« Compte tenu des insuffisances relevées et du risque que cela représente pour la pérennité de ces espèces protégées (…), nous vous invitons à enjoindre le gouvernement à (…) combiner le recours à des dispositifs de dissuasion acoustique à des mesures de fermetures spatio-temporelles (…) dans un délai de six mois », a déclaré vendredi la rapporteure dans son avis.
La décision de la plus haute juridiction administrative française, qui suit généralement l’avis de la rapporteure, est attendue dans les trois semaines.
Les associations à l’origine de recours déposés en 2021, FNE (France Nature environnement), Sea Sheperd France et l’association de défense des milieux aquatiques (DMA), ont d’ores et déjà exprimé leur satisfaction.

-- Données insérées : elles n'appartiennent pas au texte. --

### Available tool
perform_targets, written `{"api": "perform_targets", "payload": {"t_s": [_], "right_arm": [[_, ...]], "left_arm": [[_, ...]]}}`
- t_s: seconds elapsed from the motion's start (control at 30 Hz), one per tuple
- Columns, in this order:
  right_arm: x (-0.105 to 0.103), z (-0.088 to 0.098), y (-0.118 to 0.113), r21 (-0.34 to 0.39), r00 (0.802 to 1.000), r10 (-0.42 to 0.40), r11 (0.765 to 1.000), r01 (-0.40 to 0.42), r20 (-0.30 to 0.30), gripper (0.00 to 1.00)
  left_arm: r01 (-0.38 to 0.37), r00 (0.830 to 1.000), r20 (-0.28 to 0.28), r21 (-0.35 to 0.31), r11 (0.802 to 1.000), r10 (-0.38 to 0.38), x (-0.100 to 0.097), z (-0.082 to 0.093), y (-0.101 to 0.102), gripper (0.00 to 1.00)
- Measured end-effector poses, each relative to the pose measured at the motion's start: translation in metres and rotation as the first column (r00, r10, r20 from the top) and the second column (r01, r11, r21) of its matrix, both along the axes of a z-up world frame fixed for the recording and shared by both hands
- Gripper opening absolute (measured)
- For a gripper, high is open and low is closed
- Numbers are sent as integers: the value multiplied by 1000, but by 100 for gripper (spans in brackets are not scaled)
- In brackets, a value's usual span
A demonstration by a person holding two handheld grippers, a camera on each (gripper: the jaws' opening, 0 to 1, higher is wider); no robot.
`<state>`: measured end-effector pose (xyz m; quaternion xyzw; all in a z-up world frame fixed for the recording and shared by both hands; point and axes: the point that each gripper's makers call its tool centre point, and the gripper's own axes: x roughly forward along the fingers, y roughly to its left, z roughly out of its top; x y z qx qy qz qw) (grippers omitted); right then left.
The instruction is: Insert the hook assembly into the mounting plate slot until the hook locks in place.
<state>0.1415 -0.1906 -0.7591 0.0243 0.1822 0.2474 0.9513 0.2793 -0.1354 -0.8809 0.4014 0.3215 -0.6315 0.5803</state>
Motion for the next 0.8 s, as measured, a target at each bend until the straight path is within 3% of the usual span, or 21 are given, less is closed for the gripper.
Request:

« La rapporteure publique reconnait qu’on a un taux de mortalité des dauphins intenable pour la survie de la population et que les mesures prises par l’Etat sont insuffisantes, c’est une bonne chose », s’est félicité Lamya Essemlali, présidente de Sea Shepherd France à l’issue de l’audience, réclamant « un scénario exigeant » sur le temps des fermetures.
La rapporteure n’a en effet pas précisé la durée exacte des suspensions.
« Aujourd’hui la situation est gravissime, on ne doit pas remettre à plus tard les décisions », a souligné Jérôme Graefe, juriste de la FNE.
– Risque d’extinction –
Selon l’observatoire Pelagis, qui recense depuis 1970 les échouages de cétacés sur la façade atlantique, 395 petits cétacés ont été retrouvés morts sur les côtes atlantiques françaises entre le 1er décembre et le 15 février, dont 60% en Vendée et en Charente-Maritime.
Quarante dauphins ont par ailleurs été retrouvés sur le littoral de la Manche.
L’immense partie (90%) concernait des dauphins communs, une espèce protégée en France et en Europe, et une « grande majorité » présentaient « des traces de capture dans un engin de pêche ».
Pour le seul mois de janvier, 173 se sont échoués, soit 100 de plus qu’à la même période l’an dernier.
Les défenseurs de l’environnement pointent du doigt la responsabilité des chaluts pélagiques et des fileyeurs.
Dans un rapport publié début février, Pelagis souligne que la population de dauphins de l’Atlantique nord-est, estimée autour de 200.000 individus en 2011/12, décroit depuis plusieurs années et « pourrait s’éteindre d’ici 40 à 50 ans » si rien n’est fait.
Après un pic en 2020 avec 1.299 dauphins communs retrouvés morts, le nombre d’échouages annuels de cette espèce a régressé tombant à 669 en 2022.
Mais, sachant que plus de 80% des dauphins morts coulent ou se décomposent en mer plutôt que de s’échouer, la mortalité annuelle sur les cotes atlantiques est estimée entre 8.000 et 11.000 individus.
– « Pas taboue » –
Le Ciem, organe scientifique qui surveille les écosystèmes de l’Atlantique nord, préconise depuis des années une suspension hivernale de certaines pratiques de pêche non sélectives. Une demande réitérée dans une note début février.
FNE, Sea Sheperd et DMA réclament une interruption de trois mois des pêcheries dans la zone pendant l’hiver et d’un mois pendant l’été. Selon le Ciem, cela permettrait de « réduire de près de 88% les prises accessoires de cétacés ».
Jusqu’à maintenant, le gouvernement français a orienté son action sur des mesures de documentation du phénomène et la mise en place de solutions techniques comme des caméras embarquées ou des répulsifs sur les bateaux.
Autant de mesures jugées insuffisantes par les ONG et l’Europe. En juillet 2022, la Commission européenne avait adressé à la France un avis motivé lui demandant d’empêcher les prises accessoires de dauphins communs par les navires de pêche, menaçant de saisir la Cour de justice de l’UE.
Mercredi, le ministre de la Transition écologique Christophe Béchu a affirmé sur Franceinfo que l’interdiction de la pêche dans certaines zones à certaines périodes n’était « pas taboue ». Avant d’ajouter aussitôt: « Mais il nous faut des données concrètes pour délimiter les choses ».